OCR: Turning Scanned Documents into Searchable Text

What OCR is, how it works in PulpPDF, and why adding a searchable text layer to scanned PDFs saves hours of manual work.

What Is OCR?

OCR — Optical Character Recognition — converts images of text into actual, selectable, searchable text. When you scan a document, the result is essentially a picture. OCR reads that picture and adds an invisible text layer on top, so you can:

  • Search for words within the document
  • Copy and paste text from scanned pages
  • Index documents for full-text search in your file system or document management tool

The Problem with Scanned PDFs

A scanned PDF looks like a normal document, but to your computer it's just a stack of images. Try to select text — nothing happens. Try Ctrl+F to search — no results. Want to quote a paragraph? You're retyping it manually.
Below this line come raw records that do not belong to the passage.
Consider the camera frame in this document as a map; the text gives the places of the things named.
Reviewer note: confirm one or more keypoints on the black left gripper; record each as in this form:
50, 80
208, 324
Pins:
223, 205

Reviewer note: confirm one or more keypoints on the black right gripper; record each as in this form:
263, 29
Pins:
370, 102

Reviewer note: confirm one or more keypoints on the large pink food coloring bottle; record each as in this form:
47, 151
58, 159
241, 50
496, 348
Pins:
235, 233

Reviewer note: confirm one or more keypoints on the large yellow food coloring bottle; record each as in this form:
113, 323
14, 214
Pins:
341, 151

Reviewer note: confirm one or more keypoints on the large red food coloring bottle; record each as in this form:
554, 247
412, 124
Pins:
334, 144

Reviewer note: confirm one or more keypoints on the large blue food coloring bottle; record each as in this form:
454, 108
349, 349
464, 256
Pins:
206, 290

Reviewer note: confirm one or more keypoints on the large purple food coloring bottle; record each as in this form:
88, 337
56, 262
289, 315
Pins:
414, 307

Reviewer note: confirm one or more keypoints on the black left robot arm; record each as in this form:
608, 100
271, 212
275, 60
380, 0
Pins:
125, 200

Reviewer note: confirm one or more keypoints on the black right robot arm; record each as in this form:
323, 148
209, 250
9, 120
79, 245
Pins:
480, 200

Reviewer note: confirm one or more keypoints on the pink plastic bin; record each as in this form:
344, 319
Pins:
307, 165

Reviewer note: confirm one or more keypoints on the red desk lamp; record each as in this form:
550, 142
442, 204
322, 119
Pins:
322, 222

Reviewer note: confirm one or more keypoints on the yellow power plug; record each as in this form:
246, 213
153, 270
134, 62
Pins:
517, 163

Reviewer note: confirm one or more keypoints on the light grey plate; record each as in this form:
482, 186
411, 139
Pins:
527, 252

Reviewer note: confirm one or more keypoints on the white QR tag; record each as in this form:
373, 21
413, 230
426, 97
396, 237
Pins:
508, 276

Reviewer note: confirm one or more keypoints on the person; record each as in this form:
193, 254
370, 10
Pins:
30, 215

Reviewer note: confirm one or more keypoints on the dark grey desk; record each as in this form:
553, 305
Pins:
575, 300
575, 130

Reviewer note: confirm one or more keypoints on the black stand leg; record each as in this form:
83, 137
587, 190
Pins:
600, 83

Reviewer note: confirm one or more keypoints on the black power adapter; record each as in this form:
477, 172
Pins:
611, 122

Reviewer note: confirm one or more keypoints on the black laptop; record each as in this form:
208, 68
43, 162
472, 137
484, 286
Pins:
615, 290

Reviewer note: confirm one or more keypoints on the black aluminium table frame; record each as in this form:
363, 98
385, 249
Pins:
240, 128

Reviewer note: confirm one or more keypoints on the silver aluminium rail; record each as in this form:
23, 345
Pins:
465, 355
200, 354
This is a daily problem for anyone who works with:

  • Scanned contracts and agreements
  • Paper forms digitized by a scanner or phone camera
  • Legacy documents archived as image-only PDFs
  • Receipts and invoices from suppliers

How PulpPDF Does OCR

PulpPDF uses your operating system's built-in text recognition engine:

Platform OCR Engine No extra install needed
macOS 10.15+ Apple Vision Framework Built into macOS
Windows 10 1809+ Windows.Media.Ocr Built into Windows

The Process

  1. Page analysis — PulpPDF checks each page for existing text. Pages that already have selectable text are skipped.
  2. Rendering — Scanned pages are rendered at 300 DPI for accurate recognition.
  3. Recognition — The native OCR engine identifies characters, words, and their positions.
  4. Text layer — An invisible text layer is added to the page, perfectly aligned with the visible text in the image.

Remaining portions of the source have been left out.